▸ **Directions**
Exactly how many lines in the listing contain "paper"? Respond with the number and nothing more.

▸ **Collected material**
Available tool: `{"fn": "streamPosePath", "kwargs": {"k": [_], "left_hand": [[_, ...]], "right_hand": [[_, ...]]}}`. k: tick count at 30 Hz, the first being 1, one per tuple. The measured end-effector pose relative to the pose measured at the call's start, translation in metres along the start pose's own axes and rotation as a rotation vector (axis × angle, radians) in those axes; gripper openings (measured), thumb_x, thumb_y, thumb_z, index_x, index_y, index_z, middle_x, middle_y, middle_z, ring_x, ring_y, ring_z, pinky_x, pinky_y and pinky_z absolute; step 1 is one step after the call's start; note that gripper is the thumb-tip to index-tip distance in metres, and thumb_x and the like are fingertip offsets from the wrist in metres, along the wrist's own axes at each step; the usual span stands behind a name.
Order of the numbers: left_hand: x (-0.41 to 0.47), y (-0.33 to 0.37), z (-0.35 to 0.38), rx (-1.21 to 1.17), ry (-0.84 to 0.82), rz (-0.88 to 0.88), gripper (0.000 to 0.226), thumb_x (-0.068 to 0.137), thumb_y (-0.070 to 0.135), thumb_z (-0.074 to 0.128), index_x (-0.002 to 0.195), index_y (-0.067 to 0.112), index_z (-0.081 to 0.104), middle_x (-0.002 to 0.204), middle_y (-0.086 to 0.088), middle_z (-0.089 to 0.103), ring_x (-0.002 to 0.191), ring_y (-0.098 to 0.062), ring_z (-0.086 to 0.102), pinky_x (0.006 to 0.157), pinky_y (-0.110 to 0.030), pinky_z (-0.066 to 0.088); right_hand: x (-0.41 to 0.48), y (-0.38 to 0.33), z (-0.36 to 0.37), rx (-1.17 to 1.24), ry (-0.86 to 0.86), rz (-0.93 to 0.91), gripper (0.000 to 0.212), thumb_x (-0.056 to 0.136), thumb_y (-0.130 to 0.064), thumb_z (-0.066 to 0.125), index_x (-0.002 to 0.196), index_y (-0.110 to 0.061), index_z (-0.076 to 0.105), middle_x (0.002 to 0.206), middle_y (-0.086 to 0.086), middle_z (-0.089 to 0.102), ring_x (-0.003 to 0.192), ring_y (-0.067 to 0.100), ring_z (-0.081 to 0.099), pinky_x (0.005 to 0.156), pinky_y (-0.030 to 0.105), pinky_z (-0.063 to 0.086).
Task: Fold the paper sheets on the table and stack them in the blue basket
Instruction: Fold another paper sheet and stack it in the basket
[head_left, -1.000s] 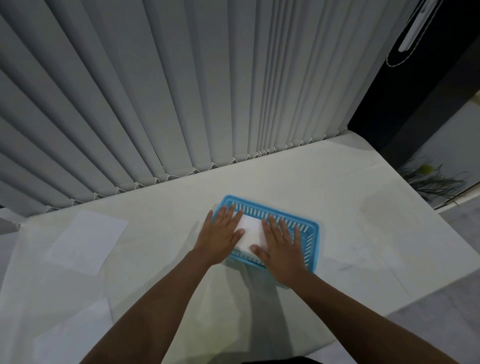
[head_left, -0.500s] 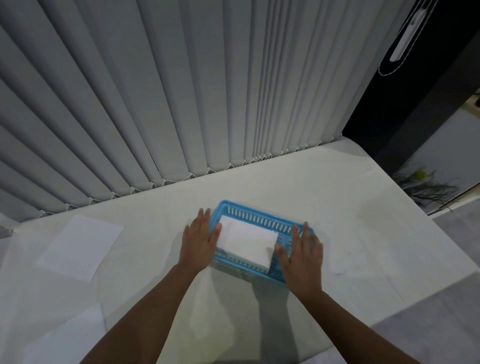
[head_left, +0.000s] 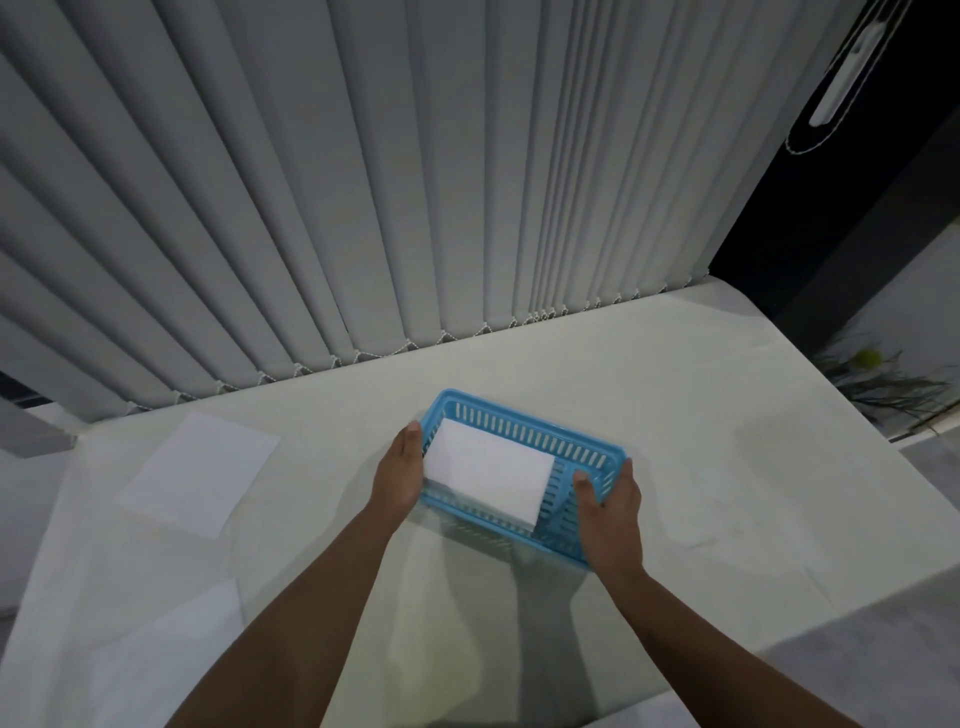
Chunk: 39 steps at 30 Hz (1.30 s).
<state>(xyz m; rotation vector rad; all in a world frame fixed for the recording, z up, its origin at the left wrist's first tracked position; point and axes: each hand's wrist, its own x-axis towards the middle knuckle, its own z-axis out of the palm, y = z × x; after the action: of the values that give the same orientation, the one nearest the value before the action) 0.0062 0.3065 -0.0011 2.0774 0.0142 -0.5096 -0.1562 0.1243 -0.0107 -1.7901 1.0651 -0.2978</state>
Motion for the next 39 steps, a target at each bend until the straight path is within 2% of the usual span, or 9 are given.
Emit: {"fn": "streamPosePath", "kwargs": {"k": [5, 9, 18, 23, 26, 28, 32, 35, 39], "left_hand": [[0.006, -0.023, -0.047, 0.035, 0.063, -0.005, 0.057, 0.099, 0.051, 0.019, 0.134, 0.019, 0.051, 0.136, -0.012, 0.055, 0.124, -0.03, 0.051, 0.11, -0.045, 0.037], [0.005, -0.043, -0.085, 0.09, 0.109, -0.02, 0.053, 0.1, 0.046, 0.021, 0.133, 0.017, 0.052, 0.135, -0.014, 0.056, 0.124, -0.031, 0.051, 0.107, -0.041, 0.037], [-0.005, -0.085, -0.141, 0.168, 0.011, -0.016, 0.053, 0.101, 0.045, 0.019, 0.143, 0.019, 0.041, 0.145, -0.011, 0.046, 0.134, -0.031, 0.043, 0.113, -0.041, 0.032], [-0.008, -0.095, -0.152, 0.171, -0.072, 0.027, 0.053, 0.102, 0.041, 0.022, 0.148, 0.017, 0.031, 0.154, -0.007, 0.035, 0.142, -0.025, 0.033, 0.118, -0.035, 0.022], [-0.012, -0.099, -0.154, 0.188, -0.087, 0.076, 0.053, 0.102, 0.039, 0.024, 0.149, 0.015, 0.029, 0.154, -0.007, 0.034, 0.142, -0.025, 0.031, 0.119, -0.036, 0.021], [-0.018, -0.104, -0.155, 0.193, -0.071, 0.113, 0.053, 0.102, 0.038, 0.026, 0.149, 0.013, 0.029, 0.155, -0.007, 0.032, 0.143, -0.023, 0.03, 0.12, -0.037, 0.02], [-0.032, -0.125, -0.166, 0.261, 0.011, 0.125, 0.054, 0.101, 0.04, 0.025, 0.149, 0.013, 0.027, 0.157, -0.009, 0.026, 0.146, -0.023, 0.023, 0.122, -0.039, 0.015], [-0.043, -0.143, -0.187, 0.333, 0.091, 0.105, 0.052, 0.101, 0.037, 0.028, 0.147, 0.013, 0.03, 0.156, -0.009, 0.029, 0.145, -0.024, 0.025, 0.12, -0.04, 0.019], [-0.062, -0.174, -0.22, 0.393, 0.167, 0.069, 0.047, 0.098, 0.029, 0.042, 0.142, 0.012, 0.038, 0.15, -0.008, 0.039, 0.139, -0.028, 0.035, 0.114, -0.042, 0.028]], "right_hand": [[-0.024, -0.019, 0.039, -0.026, -0.045, -0.004, 0.074, 0.091, -0.052, 0.047, 0.15, -0.024, 0.013, 0.152, 0.007, 0.025, 0.127, 0.029, 0.047, 0.097, 0.052, 0.046], [-0.051, -0.03, 0.075, -0.02, -0.071, -0.003, 0.081, 0.092, -0.052, 0.047, 0.152, -0.021, 0.003, 0.156, 0.009, 0.018, 0.132, 0.033, 0.042, 0.102, 0.054, 0.042], [-0.115, -0.028, 0.125, -0.073, -0.032, 0.005, 0.085, 0.091, -0.054, 0.047, 0.152, -0.024, -0.003, 0.158, 0.01, 0.012, 0.137, 0.036, 0.035, 0.099, 0.056, 0.043], [-0.14, -0.021, 0.134, -0.177, 0.008, -0.007, 0.084, 0.092, -0.05, 0.048, 0.153, -0.021, -0.002, 0.161, 0.012, 0.002, 0.144, 0.039, 0.017, 0.109, 0.054, 0.029], [-0.145, -0.02, 0.136, -0.311, 0.026, -0.077, 0.083, 0.093, -0.05, 0.046, 0.153, -0.016, -0.001, 0.161, 0.017, 0.0, 0.146, 0.036, 0.011, 0.117, 0.047, 0.014], [-0.147, -0.023, 0.135, -0.433, 0.037, -0.092, 0.081, 0.093, -0.053, 0.043, 0.153, -0.015, 0.002, 0.161, 0.017, 0.001, 0.146, 0.035, 0.011, 0.118, 0.048, 0.008], [-0.157, -0.04, 0.138, -0.579, 0.036, -0.212, 0.076, 0.095, -0.054, 0.039, 0.153, -0.016, 0.009, 0.161, 0.014, -0.001, 0.147, 0.035, 0.006, 0.117, 0.053, 0.003], [-0.169, -0.056, 0.148, -0.662, -0.011, -0.353, 0.076, 0.089, -0.057, 0.026, 0.153, -0.018, 0.011, 0.162, 0.01, -0.003, 0.148, 0.034, 0.004, 0.118, 0.05, 0.0], [-0.189, -0.073, 0.175, -0.694, -0.11, -0.561, 0.074, 0.086, -0.056, 0.025, 0.148, -0.017, 0.032, 0.161, 0.012, 0.01, 0.146, 0.036, 0.015, 0.118, 0.049, 0.006]]}}
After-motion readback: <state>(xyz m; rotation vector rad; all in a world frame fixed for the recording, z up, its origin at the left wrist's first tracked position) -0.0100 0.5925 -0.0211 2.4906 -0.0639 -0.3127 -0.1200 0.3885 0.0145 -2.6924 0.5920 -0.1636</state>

▸ **Solution**
2